Task item:
Give the data again in full, with every character unchanged.

[Extracted records]
'''

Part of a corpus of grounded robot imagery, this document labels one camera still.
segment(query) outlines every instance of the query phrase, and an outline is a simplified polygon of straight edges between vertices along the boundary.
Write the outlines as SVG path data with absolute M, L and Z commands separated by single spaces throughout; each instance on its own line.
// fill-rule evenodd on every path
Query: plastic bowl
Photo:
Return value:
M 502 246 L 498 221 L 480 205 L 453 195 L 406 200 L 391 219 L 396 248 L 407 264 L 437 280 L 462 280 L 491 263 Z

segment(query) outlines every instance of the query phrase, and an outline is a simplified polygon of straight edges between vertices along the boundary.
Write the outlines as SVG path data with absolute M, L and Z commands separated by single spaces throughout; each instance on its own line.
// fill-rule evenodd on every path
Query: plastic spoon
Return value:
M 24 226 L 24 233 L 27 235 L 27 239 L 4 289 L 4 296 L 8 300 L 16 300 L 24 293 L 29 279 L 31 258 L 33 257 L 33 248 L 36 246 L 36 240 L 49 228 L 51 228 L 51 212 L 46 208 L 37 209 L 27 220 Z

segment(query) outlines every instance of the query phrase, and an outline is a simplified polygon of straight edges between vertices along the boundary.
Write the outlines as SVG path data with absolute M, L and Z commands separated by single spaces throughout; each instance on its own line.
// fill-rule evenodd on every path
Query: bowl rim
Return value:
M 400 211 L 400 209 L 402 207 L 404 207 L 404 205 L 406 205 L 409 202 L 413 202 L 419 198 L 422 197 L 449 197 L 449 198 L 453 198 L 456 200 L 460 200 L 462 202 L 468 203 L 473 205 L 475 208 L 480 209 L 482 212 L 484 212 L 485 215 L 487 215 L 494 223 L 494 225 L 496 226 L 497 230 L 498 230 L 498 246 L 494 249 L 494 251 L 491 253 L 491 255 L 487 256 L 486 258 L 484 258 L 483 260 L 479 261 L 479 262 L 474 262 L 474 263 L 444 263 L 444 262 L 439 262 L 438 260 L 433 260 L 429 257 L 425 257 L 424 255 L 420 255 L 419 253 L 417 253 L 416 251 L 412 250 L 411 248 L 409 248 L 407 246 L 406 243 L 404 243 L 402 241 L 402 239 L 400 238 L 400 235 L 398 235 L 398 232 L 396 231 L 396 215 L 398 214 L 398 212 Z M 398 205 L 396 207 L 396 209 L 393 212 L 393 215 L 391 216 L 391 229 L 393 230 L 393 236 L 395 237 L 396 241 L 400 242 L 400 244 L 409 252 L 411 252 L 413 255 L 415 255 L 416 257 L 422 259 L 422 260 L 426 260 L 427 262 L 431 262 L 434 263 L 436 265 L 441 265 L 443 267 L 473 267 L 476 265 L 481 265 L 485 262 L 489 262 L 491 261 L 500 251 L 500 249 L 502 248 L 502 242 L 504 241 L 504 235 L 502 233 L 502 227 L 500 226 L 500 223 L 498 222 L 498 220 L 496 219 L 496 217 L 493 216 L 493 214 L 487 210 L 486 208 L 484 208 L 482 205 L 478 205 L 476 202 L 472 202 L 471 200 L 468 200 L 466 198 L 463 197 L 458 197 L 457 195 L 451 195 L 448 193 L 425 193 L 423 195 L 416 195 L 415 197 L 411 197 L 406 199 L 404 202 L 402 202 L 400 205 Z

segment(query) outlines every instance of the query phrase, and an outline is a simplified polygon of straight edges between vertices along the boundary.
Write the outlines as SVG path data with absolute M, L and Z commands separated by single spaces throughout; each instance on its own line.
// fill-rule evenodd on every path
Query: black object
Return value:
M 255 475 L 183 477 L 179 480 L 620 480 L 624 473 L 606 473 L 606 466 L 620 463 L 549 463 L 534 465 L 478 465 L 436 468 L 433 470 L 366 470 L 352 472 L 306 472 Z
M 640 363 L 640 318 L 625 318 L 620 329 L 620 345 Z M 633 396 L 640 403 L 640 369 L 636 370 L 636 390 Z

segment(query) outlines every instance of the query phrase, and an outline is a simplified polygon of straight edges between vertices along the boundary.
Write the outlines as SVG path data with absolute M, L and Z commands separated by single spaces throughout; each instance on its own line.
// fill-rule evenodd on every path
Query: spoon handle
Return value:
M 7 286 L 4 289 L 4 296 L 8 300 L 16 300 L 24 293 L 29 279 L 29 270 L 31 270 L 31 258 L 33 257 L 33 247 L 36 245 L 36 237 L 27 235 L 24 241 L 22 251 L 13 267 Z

'''

Problem solution:
Part of a corpus of grounded robot imagery, this document labels one camera still.
segment(query) outlines every instance of the query phrase, and an outline is a simplified polygon of straight edges between vertices along the boundary.
Write the outlines as SVG path data with absolute M, L and Z commands separated by single spaces throughout; each instance on its own line.
// fill-rule evenodd on every path
Query: plastic bowl
Photo:
Return value:
M 502 246 L 498 221 L 480 205 L 453 195 L 406 200 L 391 219 L 396 248 L 407 264 L 437 280 L 462 280 L 491 263 Z

segment(query) outlines every instance of the query phrase, and an outline is a simplified polygon of straight edges between vertices along the boundary.
Write the outlines as SVG path data with absolute M, L and Z commands separated by single spaces throughout; each instance on its own line.
// fill-rule evenodd on every path
Query: plastic spoon
Return value:
M 24 226 L 24 233 L 27 235 L 27 239 L 4 289 L 4 296 L 8 300 L 16 300 L 24 293 L 29 279 L 31 258 L 33 257 L 33 248 L 36 246 L 36 240 L 49 228 L 51 228 L 51 212 L 46 208 L 37 209 L 27 220 Z

segment(query) outlines every instance of the query phrase, and an outline is a simplified polygon of straight edges between vertices along the boundary.
Write the outlines as SVG path data with absolute M, L and Z commands separated by single spaces throughout; each instance on its own line.
// fill-rule evenodd on every path
Query: bowl rim
Return value:
M 400 211 L 400 209 L 402 207 L 404 207 L 404 205 L 406 205 L 409 202 L 413 202 L 419 198 L 422 197 L 449 197 L 449 198 L 453 198 L 456 200 L 460 200 L 462 202 L 468 203 L 473 205 L 475 208 L 480 209 L 482 212 L 484 212 L 485 215 L 487 215 L 494 223 L 494 225 L 496 226 L 497 230 L 498 230 L 498 246 L 494 249 L 494 251 L 491 253 L 491 255 L 487 256 L 486 258 L 484 258 L 483 260 L 479 261 L 479 262 L 474 262 L 474 263 L 444 263 L 444 262 L 439 262 L 438 260 L 433 260 L 429 257 L 425 257 L 424 255 L 420 255 L 419 253 L 417 253 L 416 251 L 412 250 L 411 248 L 409 248 L 407 246 L 406 243 L 404 243 L 402 241 L 402 239 L 400 238 L 400 235 L 398 235 L 398 232 L 396 231 L 396 215 L 398 214 L 398 212 Z M 398 205 L 396 207 L 396 209 L 393 212 L 393 215 L 391 216 L 391 229 L 393 230 L 393 236 L 395 237 L 396 241 L 400 242 L 400 244 L 409 252 L 411 252 L 413 255 L 415 255 L 416 257 L 422 259 L 422 260 L 426 260 L 427 262 L 431 262 L 434 263 L 436 265 L 441 265 L 443 267 L 473 267 L 476 265 L 481 265 L 485 262 L 489 262 L 491 261 L 500 251 L 500 249 L 502 248 L 502 242 L 504 241 L 504 235 L 502 233 L 502 227 L 500 226 L 500 223 L 498 222 L 498 220 L 496 219 L 496 217 L 493 216 L 493 214 L 487 210 L 486 208 L 484 208 L 482 205 L 478 205 L 476 202 L 472 202 L 471 200 L 468 200 L 466 198 L 463 197 L 458 197 L 457 195 L 451 195 L 448 193 L 425 193 L 423 195 L 416 195 L 415 197 L 411 197 L 406 199 L 404 202 L 402 202 L 400 205 Z

segment(query) outlines every instance of the query phrase, and an outline is a simplified polygon of straight edges between vertices along the boundary.
Write the outlines as SVG path data with absolute M, L and Z commands separated by single spaces throughout; each instance on its own line.
// fill-rule evenodd on every path
Query: black object
Return value:
M 255 475 L 183 477 L 179 480 L 620 480 L 624 473 L 606 473 L 606 466 L 620 463 L 549 463 L 534 465 L 478 465 L 436 468 L 433 470 L 366 470 L 352 472 L 306 472 Z
M 640 363 L 640 318 L 625 318 L 620 329 L 620 345 Z M 633 396 L 640 403 L 640 369 L 636 370 L 636 390 Z

segment(query) outlines every instance of the query phrase, and an outline is a simplified polygon of straight edges between vertices along the boundary.
Write the outlines as SVG path data with absolute M, L and Z commands separated by single spaces throughout; each instance on its own line.
// fill-rule evenodd on every path
Query: spoon handle
Return value:
M 7 286 L 4 289 L 4 296 L 8 300 L 16 300 L 24 293 L 29 279 L 29 270 L 31 270 L 31 258 L 33 257 L 33 247 L 36 245 L 36 237 L 27 235 L 24 241 L 22 251 L 13 267 Z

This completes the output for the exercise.